A touch of China in Oban

Today was supposed to be wet, and tho' there was some rain this morning the sun has come out and I must get out and do a bit of planting this afternoon. 

I'm going to plant a couple of small tree ferns, Dicksonia antarctica, from SE Australia and Tasmania, and originally intended to plant them near my large specimen which has a trunk some four feet tall. There's not really room there tho', without the fronds (one day) blocking the path, so these will go on the slope beyond the garage. I have a small plant of Dicksonia fibrosa too, another tree fern but from New Zealand and its many surrounding islands, which will go out there somewhere as well, but maybe not today. (Actually I did, tho' I'm not sure it's the right place.) These three are all small plants without the smallest suggestion of a trunk, but one day . . . . !

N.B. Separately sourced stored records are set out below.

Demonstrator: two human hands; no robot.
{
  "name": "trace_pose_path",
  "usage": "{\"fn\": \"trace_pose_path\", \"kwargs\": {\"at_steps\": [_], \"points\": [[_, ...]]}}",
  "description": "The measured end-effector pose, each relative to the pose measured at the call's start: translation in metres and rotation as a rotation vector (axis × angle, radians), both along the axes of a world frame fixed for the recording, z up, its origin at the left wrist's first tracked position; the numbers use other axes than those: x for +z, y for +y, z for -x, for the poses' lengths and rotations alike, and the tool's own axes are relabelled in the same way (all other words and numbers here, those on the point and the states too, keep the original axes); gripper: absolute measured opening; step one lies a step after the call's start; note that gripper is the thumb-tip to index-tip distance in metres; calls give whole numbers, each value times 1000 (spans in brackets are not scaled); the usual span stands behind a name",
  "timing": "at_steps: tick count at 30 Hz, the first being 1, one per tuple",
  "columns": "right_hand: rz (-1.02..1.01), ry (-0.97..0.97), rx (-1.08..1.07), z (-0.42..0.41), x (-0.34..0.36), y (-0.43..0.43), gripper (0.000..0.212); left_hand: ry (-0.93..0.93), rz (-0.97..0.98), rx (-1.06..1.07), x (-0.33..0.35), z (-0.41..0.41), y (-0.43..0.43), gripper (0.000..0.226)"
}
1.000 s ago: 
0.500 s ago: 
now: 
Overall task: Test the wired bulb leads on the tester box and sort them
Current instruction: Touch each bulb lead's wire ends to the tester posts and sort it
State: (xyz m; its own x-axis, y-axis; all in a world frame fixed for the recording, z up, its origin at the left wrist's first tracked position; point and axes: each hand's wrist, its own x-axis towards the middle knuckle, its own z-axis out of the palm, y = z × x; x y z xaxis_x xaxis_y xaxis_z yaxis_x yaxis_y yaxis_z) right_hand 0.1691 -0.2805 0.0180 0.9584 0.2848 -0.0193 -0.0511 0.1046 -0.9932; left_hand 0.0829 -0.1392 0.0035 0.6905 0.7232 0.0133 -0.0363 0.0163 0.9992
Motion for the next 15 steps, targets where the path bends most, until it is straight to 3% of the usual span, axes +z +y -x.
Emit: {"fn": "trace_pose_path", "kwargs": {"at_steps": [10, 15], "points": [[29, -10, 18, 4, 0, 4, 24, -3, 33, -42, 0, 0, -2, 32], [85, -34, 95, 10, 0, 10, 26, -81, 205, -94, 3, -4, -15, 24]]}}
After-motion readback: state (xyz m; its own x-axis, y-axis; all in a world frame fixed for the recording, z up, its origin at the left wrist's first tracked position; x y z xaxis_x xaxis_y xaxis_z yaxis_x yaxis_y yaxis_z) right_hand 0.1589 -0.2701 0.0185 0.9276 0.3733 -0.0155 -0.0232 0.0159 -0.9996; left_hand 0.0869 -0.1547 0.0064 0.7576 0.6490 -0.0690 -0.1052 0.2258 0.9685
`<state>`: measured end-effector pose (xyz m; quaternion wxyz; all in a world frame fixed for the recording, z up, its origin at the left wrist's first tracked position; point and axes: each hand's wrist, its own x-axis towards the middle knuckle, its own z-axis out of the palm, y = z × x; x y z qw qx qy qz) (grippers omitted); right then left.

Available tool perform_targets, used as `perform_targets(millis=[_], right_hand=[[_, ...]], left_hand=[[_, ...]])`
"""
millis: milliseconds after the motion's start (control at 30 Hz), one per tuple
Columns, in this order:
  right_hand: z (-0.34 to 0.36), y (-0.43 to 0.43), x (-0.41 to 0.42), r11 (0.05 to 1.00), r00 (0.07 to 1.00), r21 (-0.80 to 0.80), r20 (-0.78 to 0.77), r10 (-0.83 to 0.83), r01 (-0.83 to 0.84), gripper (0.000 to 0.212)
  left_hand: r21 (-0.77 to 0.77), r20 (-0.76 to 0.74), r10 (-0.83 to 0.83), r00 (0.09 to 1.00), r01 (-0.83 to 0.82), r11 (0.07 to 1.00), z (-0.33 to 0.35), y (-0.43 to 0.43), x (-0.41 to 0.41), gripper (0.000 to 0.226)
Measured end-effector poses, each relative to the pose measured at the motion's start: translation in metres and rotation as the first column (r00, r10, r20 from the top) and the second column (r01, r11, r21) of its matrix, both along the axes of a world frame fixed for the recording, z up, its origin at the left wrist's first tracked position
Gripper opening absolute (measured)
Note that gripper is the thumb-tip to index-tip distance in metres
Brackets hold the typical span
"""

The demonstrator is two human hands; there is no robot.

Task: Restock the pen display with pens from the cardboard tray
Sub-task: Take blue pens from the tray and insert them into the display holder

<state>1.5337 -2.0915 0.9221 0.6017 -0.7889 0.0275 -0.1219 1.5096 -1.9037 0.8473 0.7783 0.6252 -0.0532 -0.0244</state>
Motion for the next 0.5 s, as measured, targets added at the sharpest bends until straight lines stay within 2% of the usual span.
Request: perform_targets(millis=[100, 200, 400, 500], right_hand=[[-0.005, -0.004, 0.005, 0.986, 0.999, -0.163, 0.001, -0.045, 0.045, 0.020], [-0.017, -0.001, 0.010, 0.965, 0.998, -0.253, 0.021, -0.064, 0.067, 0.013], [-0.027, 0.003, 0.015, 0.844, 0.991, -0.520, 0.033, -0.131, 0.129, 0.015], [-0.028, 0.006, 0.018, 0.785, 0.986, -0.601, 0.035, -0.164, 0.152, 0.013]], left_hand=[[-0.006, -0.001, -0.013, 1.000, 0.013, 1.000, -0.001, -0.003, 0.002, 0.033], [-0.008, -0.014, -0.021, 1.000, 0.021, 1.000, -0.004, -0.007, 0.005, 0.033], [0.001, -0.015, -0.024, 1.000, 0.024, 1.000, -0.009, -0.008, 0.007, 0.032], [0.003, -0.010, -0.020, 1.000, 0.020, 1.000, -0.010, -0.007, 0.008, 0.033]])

My Blip today is of a wonderful climber, Ampelopsis delavayana, a native of West China from where it was originally introduced by Ernest Wilson in 1900. Ernest collected a vast number of plants from China and was known as Ernest 'Chinese' Wilson for that reason. My plant, however, though also grown from wild-collected seed, came from an expedition to Sichuan by Lord Howick in 1994. His Lordship kindly sent me his collecting notes: 

SICH 1465 AMPELOPSIS SP.
Collected on 7.10.94 at c.2720m from a deciduous climber to 5m through illicium, trifoliate leaf to 7x9cm, curved, pinkish petiole to 8cm, round dark purple berry, infrequent in sun on gravelly loam on a steep south-west facing cut over mountainside of lithocarpus, corylus, Illicium yunnanensis, populus, in rich secondary growth above Xiqi River above Bai Baiding Village on the northern flank of Luoji Shan, Xichang Co, Sichuan

I've not decided where to plant it yet, up a tree would be best.

Quote of the day:

Ernest 'Chinese' Wilson - "There are no happier folks than plant lovers and none more generous than those who garden."